(DATA EXTRACT):
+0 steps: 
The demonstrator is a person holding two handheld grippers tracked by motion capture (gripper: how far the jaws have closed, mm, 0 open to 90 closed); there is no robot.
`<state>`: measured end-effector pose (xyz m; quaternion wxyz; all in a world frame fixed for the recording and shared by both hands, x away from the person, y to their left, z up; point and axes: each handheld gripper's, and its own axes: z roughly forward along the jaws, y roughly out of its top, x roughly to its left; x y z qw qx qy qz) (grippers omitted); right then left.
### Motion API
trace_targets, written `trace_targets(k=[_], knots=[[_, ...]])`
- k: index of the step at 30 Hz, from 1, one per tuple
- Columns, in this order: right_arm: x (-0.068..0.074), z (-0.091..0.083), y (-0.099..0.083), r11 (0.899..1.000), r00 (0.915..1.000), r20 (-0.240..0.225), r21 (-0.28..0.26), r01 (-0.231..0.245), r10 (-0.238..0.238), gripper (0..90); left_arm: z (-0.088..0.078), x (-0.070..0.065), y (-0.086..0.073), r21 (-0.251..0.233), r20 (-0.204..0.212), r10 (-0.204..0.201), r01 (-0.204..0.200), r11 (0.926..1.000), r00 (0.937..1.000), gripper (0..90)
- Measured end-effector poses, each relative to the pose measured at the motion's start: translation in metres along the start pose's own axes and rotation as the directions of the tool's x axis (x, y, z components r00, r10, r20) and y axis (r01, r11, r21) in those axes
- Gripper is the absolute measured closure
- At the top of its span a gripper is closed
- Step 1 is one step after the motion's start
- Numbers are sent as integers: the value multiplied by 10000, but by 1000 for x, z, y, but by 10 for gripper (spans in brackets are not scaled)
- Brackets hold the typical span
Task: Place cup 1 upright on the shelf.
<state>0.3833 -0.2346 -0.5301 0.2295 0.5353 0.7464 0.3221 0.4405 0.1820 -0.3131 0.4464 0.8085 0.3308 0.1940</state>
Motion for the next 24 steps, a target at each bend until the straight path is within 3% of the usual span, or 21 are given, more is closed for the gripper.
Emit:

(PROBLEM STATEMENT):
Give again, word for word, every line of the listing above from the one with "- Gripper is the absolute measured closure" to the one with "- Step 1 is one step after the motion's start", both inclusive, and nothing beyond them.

(ANSWER):
- Gripper is the absolute measured closure
- At the top of its span a gripper is closed
- Step 1 is one step after the motion's start

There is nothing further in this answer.